Malick grinned. “Awesome.” He swallowed the rest of his coffee in one go, and stood up. “I’m going to go and use your shower, and then I’ll buy us breakfast. Sound good?”

“I am fairly sure I have breakfast foods in my fridge,” Dan said and finished his coffee. 

“Yeah,” Malick said, “but I saw you sniffing the milk, so I don’t think I want to eat anything you have. Also, if we leave the house you get an escape route from the bout of blind panic I think you’re building up to.” He raised an eyebrow and leaned over the table. “Am I wrong?”

“No,” Dan said, and frowned. “Towels are in the bottom drawer of the wardrobe. And if we go to Marco’s, I can tell you all about rugby.”  
“Awesome,” Malick said, only slightly sarcastically. “I’ll buy us the greasy food we tell people not to eat, you can explain a sport I don’t care about and we can avoid you giving yourself a heart attack with worry.”

“Okay.” Dan said, and nodded firmly. He watched Malick leave the room, and when the bathroom door had clicked shut he tried to work out exactly how much of the churning in his stomach was panic and how much was nervous anticipation. So far it seemed to be equally balanced and he was, unexpectedly, enjoying the fluttering of nerves. It reminded him of being eighteen and in love for the first time.

“Oh, fuck.” Dan said to himself and dropped his head into his hands. “Oh, fuck.”

\--

“So, let me get this straight,” Greg said and then chuckled to himself, “sorry, pun not intended. You’re in love. With Malick?”

“Yes.” Dan said grouchily, through his hands. “Apparently.”

“Right. Excellent.” Greg said, and then started to laugh again. 

“Oh, shut the fuck up. It’s not that funny.” Dan said with a petulant look on his face. 

“It is exactly that funny,” Greg said and tried to compose himself. “All that time and energy you spent trying to convince me you hated him, and that I hadn’t seen anything, and then you have a sleepover. Were there pajamas? Please tell me there were pajamas?”

“I did not know you had a pajama fetish,” Malick said as he threw himself into the spare chair. “You are more disturbed than I thought.”

“Dan was telling me about your sleepover,” Greg said and clinked his can against Malick’s. “Apparently he tried to explain rugby to you?”

“Yeah,” Malick said. “I still don’t get the appeal, not gonna lie.”

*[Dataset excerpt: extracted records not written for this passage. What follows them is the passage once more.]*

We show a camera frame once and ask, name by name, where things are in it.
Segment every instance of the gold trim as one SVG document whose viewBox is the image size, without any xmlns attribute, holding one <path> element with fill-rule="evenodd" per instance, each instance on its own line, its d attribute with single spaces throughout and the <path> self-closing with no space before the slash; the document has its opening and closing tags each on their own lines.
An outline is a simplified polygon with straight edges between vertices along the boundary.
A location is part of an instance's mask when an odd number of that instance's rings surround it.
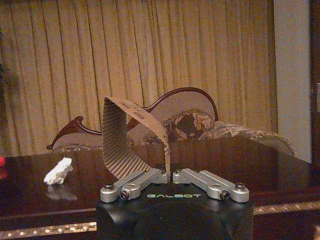
<svg viewBox="0 0 320 240">
<path fill-rule="evenodd" d="M 58 234 L 74 234 L 93 232 L 97 230 L 97 223 L 85 222 L 65 225 L 43 226 L 9 231 L 0 231 L 0 240 L 21 239 Z"/>
<path fill-rule="evenodd" d="M 256 206 L 253 215 L 280 214 L 298 211 L 320 210 L 320 201 L 296 202 Z M 0 231 L 0 240 L 21 239 L 38 236 L 93 232 L 97 230 L 97 223 L 85 222 L 65 225 L 43 226 L 26 229 Z M 320 225 L 315 226 L 314 240 L 320 240 Z"/>
<path fill-rule="evenodd" d="M 296 203 L 286 203 L 278 205 L 265 205 L 256 206 L 253 209 L 253 215 L 262 214 L 279 214 L 288 212 L 298 212 L 307 210 L 320 210 L 320 201 L 307 201 L 307 202 L 296 202 Z"/>
</svg>

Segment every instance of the red object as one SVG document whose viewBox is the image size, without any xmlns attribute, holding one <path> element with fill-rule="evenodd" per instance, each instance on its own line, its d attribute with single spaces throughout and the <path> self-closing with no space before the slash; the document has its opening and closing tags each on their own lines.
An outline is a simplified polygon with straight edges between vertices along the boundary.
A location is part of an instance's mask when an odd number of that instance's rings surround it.
<svg viewBox="0 0 320 240">
<path fill-rule="evenodd" d="M 6 164 L 6 159 L 3 156 L 0 156 L 0 168 Z"/>
</svg>

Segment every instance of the glossy table surface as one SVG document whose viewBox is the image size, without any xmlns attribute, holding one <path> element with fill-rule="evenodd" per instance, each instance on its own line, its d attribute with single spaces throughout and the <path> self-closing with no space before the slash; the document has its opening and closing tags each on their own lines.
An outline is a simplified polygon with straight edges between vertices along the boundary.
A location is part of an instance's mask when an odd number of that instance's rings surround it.
<svg viewBox="0 0 320 240">
<path fill-rule="evenodd" d="M 180 168 L 245 183 L 255 206 L 320 200 L 320 174 L 311 164 L 249 139 L 177 141 L 170 148 Z M 133 150 L 152 167 L 164 163 L 160 144 Z M 47 186 L 46 173 L 62 157 L 72 158 L 73 171 L 63 185 Z M 11 157 L 0 171 L 7 175 L 0 180 L 2 230 L 94 221 L 100 188 L 117 180 L 101 150 Z"/>
</svg>

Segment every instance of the curtain fold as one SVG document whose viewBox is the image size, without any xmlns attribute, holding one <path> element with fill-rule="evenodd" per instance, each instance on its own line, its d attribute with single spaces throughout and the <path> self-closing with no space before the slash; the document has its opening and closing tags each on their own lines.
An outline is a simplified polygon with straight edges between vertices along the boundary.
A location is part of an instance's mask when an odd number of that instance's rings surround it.
<svg viewBox="0 0 320 240">
<path fill-rule="evenodd" d="M 277 132 L 272 0 L 9 0 L 0 29 L 0 155 L 45 153 L 78 115 L 99 130 L 105 95 L 149 106 L 181 87 Z"/>
</svg>

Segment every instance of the printed logo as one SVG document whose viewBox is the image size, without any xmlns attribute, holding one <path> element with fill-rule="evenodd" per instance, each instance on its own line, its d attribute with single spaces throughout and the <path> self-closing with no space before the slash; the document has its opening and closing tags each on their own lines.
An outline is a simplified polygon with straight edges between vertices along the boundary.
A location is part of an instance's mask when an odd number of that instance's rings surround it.
<svg viewBox="0 0 320 240">
<path fill-rule="evenodd" d="M 164 198 L 164 199 L 190 199 L 199 198 L 201 194 L 174 194 L 174 195 L 163 195 L 163 194 L 148 194 L 146 197 L 150 199 Z"/>
</svg>

“Fit men in short shorts grappling,” came a voice from the next table, and Esca shrugged at them. “I’m not sure what else you’d want?”

“It’s why I stay up until ridiculous hours of the morning to watch international swim meets,” Marcus agreed and Greg nodded in agreement. “What? Not swimming. I was thinking beach volleyball.”

Dan shook his head, and then laughed. “You know, Greg, I always had you down as an ice-skating fan.”

“Oh, yeah,” Greg laughed. “It’s the sparkly costumes. Get me every time. Though, actually there was that French ice-dancer a few years back.”


End file.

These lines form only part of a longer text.